Rain tracking
It's raining again here. Normally I would be unhappy about this (I still disapprove of stuff falling from the sky), but the dire news warnings about California's drought have finally penetrated my anti-rain bias, so I'm at least a little happy about it.
(For those who haven't seen the dire news warnings, the short version is that we're in year three of a drought, rainfall continues to be below average, we have way more people than we did last time there was a drought, and a lot more farmland (than last time) is devoted to crops that can't be fallowed. I just saw an article that said something like 40,000 farm-related workers might be out of work this year as a result. The governor has asked us all to cut back on our water use by 20%.)
Anyway, so I'm paying more attention to rain-related news now than I was a few weeks ago. So every time it rains, I want to find out how much it's raining, and to what degree it helps, and whether it's above or below the normal rainfall for this time of year.
And I found that info frustratingly difficult to locate. There are pages that show average-monthly-rainfall charts for California (though I just saw two of those with wildly different numbers), but I couldn't find a page that juxtaposes that info with monthly-rainfall-so-far-this-year numbers.
Eventually, I found the California Drought Update 2009 page at the UCSD California Climate Change Center's website; that shows much of the kind of thing I'm looking for (though not in the exact form I wanted), but it was last updated on January 30. Still, it does use the word "SNOTEL," and it does have pretty-but-scary colored maps showing how much of CA has been below 50% of normal precipitation over the past two years, so it's worth taking a look at.

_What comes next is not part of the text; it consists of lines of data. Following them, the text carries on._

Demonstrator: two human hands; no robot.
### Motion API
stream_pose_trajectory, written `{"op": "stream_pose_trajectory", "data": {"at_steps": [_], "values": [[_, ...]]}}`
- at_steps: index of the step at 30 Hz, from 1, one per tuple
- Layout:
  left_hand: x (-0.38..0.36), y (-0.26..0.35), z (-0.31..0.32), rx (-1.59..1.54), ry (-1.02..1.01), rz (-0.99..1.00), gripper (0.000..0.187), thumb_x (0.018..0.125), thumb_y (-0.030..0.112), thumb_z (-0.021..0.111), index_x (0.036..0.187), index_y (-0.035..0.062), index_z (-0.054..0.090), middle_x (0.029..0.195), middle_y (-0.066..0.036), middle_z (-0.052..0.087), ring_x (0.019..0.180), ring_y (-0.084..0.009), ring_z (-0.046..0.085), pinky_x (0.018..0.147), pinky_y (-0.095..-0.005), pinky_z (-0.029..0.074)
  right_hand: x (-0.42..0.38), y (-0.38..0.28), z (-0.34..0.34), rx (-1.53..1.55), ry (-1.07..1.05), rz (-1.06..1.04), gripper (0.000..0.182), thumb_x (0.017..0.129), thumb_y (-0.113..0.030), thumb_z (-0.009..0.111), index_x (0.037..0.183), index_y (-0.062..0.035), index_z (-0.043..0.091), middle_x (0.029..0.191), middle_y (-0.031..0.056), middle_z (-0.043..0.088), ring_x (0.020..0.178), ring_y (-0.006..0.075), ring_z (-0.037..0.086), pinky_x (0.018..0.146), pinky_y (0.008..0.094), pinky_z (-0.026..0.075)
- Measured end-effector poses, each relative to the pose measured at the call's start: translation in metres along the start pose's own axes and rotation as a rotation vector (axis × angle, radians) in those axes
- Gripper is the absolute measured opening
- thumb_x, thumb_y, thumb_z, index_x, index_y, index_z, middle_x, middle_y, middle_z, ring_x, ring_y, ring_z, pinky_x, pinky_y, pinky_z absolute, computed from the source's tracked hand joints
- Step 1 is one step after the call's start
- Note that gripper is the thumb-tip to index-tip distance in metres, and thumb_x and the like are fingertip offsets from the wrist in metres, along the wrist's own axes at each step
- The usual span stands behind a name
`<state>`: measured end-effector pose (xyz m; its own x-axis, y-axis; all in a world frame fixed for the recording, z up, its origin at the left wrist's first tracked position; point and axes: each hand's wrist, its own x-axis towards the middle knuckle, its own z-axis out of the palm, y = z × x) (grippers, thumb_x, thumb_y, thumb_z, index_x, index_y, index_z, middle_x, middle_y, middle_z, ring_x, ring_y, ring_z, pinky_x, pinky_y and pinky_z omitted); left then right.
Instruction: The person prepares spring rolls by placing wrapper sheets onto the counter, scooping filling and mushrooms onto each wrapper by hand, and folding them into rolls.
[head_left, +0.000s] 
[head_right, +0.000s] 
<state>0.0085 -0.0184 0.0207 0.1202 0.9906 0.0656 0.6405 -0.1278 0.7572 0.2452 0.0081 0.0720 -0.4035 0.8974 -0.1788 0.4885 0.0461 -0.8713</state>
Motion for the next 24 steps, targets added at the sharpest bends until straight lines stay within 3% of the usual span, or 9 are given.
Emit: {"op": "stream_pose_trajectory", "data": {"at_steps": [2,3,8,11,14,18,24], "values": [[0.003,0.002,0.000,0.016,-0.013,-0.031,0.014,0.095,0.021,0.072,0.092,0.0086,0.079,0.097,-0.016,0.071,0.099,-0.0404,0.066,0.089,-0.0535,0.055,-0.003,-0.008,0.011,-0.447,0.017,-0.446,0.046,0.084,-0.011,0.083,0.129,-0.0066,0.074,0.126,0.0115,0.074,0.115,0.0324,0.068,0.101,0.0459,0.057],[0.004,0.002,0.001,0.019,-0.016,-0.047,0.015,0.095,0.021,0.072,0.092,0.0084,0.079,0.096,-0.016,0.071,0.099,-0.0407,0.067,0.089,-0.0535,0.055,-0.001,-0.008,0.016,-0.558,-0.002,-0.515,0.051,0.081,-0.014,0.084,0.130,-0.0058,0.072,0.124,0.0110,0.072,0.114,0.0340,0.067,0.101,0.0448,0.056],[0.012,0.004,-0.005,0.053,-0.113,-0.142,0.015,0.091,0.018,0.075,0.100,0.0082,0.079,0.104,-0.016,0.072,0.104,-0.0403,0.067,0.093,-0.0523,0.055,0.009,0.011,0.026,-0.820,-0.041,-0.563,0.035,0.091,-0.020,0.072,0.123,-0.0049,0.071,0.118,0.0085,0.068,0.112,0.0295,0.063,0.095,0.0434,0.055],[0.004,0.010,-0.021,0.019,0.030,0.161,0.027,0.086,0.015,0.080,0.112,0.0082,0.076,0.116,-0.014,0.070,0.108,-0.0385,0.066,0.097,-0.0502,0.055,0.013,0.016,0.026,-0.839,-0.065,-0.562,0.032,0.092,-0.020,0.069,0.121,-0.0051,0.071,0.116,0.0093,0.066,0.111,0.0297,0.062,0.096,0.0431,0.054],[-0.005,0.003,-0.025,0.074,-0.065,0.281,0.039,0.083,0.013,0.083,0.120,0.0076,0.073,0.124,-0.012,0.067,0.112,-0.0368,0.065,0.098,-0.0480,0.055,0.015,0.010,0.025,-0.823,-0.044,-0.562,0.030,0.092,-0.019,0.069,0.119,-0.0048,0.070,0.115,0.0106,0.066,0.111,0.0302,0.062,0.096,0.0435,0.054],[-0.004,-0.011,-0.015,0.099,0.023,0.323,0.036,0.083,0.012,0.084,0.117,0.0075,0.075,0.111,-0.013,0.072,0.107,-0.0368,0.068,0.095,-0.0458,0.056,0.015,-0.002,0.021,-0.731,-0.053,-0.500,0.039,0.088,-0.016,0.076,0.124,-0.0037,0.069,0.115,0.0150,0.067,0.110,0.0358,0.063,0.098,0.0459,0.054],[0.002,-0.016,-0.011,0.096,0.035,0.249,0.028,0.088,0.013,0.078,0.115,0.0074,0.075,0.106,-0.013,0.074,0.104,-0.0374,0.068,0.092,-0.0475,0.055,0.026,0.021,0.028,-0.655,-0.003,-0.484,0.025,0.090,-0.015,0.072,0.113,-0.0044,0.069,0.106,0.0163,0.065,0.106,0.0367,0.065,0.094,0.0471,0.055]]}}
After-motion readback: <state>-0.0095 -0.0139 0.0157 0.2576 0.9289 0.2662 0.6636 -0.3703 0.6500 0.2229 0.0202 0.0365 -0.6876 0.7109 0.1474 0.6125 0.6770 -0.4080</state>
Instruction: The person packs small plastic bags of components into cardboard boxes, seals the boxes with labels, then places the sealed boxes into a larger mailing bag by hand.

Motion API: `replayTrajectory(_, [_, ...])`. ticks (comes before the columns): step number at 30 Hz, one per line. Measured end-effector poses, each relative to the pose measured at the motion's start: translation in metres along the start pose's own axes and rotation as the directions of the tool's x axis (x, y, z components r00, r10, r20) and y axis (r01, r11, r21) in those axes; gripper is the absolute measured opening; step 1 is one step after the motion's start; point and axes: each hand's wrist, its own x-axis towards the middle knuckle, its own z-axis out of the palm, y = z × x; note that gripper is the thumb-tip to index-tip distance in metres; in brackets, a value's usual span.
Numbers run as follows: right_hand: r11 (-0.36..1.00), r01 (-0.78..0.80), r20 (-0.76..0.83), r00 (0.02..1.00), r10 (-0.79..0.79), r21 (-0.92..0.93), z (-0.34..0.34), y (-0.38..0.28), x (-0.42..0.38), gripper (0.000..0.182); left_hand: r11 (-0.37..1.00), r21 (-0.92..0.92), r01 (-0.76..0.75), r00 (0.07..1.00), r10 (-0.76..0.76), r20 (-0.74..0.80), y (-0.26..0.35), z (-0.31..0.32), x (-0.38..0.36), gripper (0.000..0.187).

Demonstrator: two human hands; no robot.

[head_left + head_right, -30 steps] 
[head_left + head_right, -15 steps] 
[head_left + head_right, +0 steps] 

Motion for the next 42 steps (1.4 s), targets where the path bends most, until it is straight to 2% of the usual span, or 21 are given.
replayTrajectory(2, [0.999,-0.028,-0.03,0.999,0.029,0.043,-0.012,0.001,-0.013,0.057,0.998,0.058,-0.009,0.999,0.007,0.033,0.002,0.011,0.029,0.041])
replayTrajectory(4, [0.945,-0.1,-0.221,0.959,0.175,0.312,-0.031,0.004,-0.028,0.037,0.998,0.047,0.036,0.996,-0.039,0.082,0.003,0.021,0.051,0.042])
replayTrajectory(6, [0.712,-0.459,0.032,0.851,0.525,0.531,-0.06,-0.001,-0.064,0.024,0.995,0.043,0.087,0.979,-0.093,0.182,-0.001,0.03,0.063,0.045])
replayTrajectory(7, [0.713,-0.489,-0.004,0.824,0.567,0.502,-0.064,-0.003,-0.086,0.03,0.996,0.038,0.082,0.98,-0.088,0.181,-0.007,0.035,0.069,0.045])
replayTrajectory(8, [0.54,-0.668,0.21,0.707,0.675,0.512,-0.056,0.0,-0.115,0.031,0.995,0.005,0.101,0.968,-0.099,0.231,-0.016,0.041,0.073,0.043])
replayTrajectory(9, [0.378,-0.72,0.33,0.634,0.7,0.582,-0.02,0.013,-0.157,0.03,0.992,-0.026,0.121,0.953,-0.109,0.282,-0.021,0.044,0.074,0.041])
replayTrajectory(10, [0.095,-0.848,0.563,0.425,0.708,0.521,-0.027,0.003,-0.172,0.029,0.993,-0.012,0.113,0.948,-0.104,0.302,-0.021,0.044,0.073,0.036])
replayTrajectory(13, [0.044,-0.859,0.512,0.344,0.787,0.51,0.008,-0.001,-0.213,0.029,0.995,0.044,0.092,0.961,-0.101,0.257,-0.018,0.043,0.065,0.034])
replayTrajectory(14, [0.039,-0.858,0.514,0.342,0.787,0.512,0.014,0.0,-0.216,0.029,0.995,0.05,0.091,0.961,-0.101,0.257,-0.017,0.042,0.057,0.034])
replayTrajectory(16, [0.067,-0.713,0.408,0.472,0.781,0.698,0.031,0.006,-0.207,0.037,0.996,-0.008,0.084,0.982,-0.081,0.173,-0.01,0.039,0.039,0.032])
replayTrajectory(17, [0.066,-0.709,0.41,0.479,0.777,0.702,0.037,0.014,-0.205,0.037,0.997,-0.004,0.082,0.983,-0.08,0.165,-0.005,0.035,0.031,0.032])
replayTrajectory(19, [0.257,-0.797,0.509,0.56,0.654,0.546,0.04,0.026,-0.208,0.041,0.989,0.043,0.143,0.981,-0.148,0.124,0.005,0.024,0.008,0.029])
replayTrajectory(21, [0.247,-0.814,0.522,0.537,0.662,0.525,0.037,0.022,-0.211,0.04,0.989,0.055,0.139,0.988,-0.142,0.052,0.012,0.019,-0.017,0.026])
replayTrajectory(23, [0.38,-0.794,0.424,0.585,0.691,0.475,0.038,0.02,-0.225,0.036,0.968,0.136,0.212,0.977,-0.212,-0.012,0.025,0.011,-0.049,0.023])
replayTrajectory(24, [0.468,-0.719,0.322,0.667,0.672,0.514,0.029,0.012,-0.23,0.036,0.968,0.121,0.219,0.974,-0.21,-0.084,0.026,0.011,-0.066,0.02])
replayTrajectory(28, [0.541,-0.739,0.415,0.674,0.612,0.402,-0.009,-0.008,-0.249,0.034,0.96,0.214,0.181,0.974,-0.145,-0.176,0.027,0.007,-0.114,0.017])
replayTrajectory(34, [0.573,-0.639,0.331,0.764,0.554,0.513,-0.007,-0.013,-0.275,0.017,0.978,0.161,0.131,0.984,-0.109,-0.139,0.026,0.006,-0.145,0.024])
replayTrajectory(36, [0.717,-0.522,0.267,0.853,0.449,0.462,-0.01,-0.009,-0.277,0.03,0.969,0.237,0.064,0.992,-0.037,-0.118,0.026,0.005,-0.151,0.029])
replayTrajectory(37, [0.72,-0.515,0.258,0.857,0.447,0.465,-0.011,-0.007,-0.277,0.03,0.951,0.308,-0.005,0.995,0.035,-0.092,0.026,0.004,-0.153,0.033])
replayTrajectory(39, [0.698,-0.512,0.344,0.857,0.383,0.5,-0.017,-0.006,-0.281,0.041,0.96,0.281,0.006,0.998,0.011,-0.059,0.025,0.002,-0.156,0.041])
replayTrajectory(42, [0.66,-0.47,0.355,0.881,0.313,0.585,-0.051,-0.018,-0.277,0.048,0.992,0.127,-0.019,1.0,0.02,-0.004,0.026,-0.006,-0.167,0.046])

Finally, I followed some links from that page and got pretty much the info I was looking for. But since it was hard to find, I figured I'd post a blog entry pointing to it, in hopes that it would help both interested persons and search engines find the stuff.
The main key I was missing is that there's a large amount of data at the CA Department of Water Resources website.
Here are some specific relevant links, both at that site and elsewhere:
- Drought Conditions page, including a list of suggestions on ways to reduce water use.
- Daily Drought Information Summary has tables showing most of the info I was looking for, more or less.
- The related Executive Update page shows a higher-level at-a-glance view, though it's about a week old right now. A week ago, the northern Sierra region was at 83% of average precipitation for the "rainfall year" that started in October, 2008.
- There's a nice daily-updated graph of Northern Sierra precipitation, showing not only the current and average, but several specific particularly wet and particularly dry years.
- California Statewide Water Conditions has links to a bunch of useful info and reports.
- US Drought Monitor (not at CA DWR site) has a useful nationwide map, plus links to animations and such.
- Western Regional Climate Center (also not at CA DWR site) looks like it has useful/relevant info, but I haven't looked at it in detail.